-- Opening Marker --
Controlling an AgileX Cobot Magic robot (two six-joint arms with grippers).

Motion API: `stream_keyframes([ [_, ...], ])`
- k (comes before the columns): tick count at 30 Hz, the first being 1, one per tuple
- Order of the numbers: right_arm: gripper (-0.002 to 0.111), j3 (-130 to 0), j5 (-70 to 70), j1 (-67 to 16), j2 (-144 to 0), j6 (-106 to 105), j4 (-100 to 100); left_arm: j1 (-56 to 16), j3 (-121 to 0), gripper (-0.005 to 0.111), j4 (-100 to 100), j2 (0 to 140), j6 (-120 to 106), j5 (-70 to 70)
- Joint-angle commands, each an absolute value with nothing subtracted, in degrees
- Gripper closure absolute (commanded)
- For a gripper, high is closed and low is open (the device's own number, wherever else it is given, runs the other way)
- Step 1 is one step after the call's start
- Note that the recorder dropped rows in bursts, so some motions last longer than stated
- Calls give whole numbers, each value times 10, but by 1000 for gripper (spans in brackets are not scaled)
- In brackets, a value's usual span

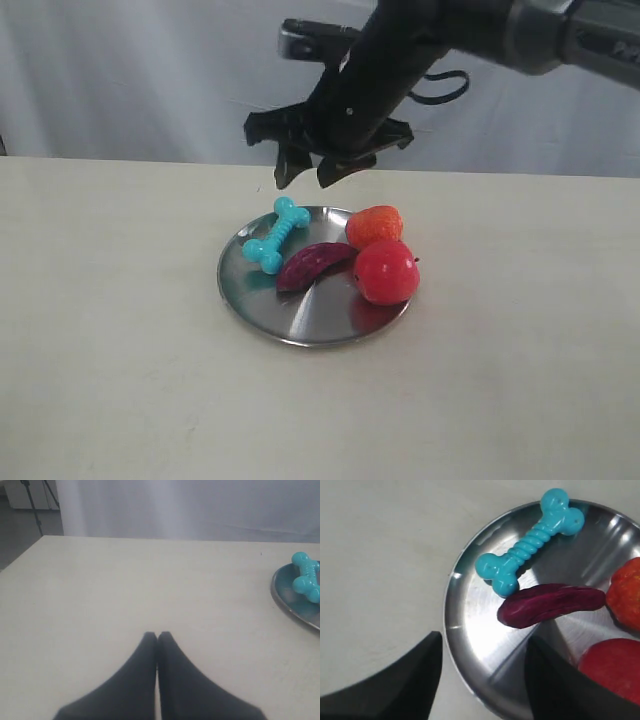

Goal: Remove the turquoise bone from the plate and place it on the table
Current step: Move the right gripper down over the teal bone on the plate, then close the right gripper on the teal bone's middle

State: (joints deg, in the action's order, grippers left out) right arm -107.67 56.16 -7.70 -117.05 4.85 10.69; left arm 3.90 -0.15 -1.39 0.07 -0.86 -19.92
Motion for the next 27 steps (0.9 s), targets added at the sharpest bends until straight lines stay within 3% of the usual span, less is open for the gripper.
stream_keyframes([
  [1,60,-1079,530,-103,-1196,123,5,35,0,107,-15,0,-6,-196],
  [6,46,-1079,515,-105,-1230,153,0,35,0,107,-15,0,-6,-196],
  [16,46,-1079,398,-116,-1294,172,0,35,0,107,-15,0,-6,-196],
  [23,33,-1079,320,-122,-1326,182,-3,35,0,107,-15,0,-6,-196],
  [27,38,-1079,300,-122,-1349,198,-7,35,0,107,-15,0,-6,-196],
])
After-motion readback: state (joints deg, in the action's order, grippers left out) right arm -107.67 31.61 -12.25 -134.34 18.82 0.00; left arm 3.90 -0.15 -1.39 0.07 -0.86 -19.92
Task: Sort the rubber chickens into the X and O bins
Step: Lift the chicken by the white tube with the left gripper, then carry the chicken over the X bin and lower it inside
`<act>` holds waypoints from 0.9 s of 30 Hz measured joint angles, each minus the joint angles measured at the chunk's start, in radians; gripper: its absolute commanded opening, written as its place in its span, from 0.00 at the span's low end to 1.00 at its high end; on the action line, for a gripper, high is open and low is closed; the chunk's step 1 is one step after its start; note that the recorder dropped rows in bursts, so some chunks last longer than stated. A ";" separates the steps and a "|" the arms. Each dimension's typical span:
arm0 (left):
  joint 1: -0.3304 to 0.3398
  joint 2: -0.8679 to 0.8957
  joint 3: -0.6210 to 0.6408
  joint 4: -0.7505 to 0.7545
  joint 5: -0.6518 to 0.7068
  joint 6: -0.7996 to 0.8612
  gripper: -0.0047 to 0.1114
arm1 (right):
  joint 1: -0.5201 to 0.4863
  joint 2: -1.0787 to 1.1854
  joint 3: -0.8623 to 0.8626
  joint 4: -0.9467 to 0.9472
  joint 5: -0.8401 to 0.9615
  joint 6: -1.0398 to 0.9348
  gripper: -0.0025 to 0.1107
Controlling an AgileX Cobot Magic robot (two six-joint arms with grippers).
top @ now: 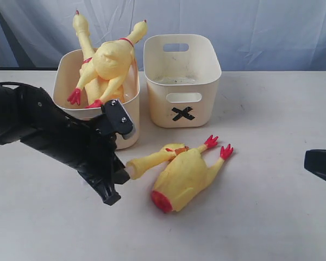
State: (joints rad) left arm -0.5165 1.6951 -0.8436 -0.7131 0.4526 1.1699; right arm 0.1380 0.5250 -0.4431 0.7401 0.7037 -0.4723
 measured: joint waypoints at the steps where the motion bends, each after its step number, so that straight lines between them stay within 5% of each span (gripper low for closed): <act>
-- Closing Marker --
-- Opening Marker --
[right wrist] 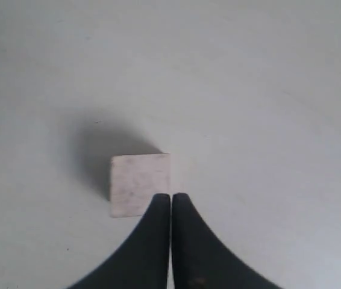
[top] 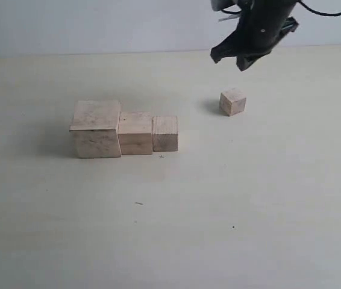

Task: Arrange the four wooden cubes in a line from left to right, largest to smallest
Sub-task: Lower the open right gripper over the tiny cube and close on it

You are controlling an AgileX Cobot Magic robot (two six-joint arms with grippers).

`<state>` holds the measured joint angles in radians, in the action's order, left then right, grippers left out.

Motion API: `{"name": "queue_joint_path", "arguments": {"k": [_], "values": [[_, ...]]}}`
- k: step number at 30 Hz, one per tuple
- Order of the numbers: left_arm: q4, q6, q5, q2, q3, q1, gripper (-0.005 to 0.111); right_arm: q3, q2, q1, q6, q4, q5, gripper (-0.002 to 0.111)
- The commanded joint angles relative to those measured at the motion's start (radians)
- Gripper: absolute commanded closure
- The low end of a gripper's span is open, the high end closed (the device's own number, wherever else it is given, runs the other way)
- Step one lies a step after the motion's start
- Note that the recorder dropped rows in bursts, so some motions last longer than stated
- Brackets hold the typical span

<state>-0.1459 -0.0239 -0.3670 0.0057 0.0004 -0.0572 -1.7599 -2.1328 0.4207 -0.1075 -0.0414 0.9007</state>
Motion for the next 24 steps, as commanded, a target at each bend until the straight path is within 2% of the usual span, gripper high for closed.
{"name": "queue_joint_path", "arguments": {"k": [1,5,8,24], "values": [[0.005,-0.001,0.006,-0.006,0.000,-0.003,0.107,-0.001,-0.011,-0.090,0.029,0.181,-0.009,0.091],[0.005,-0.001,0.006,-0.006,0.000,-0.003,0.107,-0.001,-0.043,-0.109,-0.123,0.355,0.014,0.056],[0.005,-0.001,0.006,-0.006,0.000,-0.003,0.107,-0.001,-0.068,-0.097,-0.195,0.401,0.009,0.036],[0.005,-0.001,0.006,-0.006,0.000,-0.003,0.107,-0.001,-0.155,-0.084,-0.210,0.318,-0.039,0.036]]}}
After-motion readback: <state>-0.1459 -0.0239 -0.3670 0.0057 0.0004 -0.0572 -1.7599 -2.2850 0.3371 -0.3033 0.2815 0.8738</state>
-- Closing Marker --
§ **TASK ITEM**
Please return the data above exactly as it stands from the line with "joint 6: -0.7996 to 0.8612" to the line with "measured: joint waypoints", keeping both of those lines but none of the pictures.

§ **TASK RESULT**
  joint 6: -0.7996 to 0.8612
  gripper: -0.0047 to 0.1114
arm1 (right):
  joint 1: -0.5201 to 0.4863
  joint 2: -1.0787 to 1.1854
  joint 3: -0.8623 to 0.8626
  joint 4: -0.9467 to 0.9472
  joint 5: -0.8401 to 0.9615
  joint 6: -1.0398 to 0.9348
  gripper: -0.0025 to 0.1107
Controlling an AgileX Cobot Magic robot (two six-joint arms with grippers).
top @ now: 
State: (joints rad) left arm -0.5165 1.6951 -0.8436 -0.7131 0.4526 1.1699; right arm 0.1380 0.5250 -0.4431 0.7401 0.7037 -0.4723
 measured: joint waypoints at the steps where the motion bends, each after its step number, so that straight lines between them stay within 5% of each span (gripper low for closed): <act>

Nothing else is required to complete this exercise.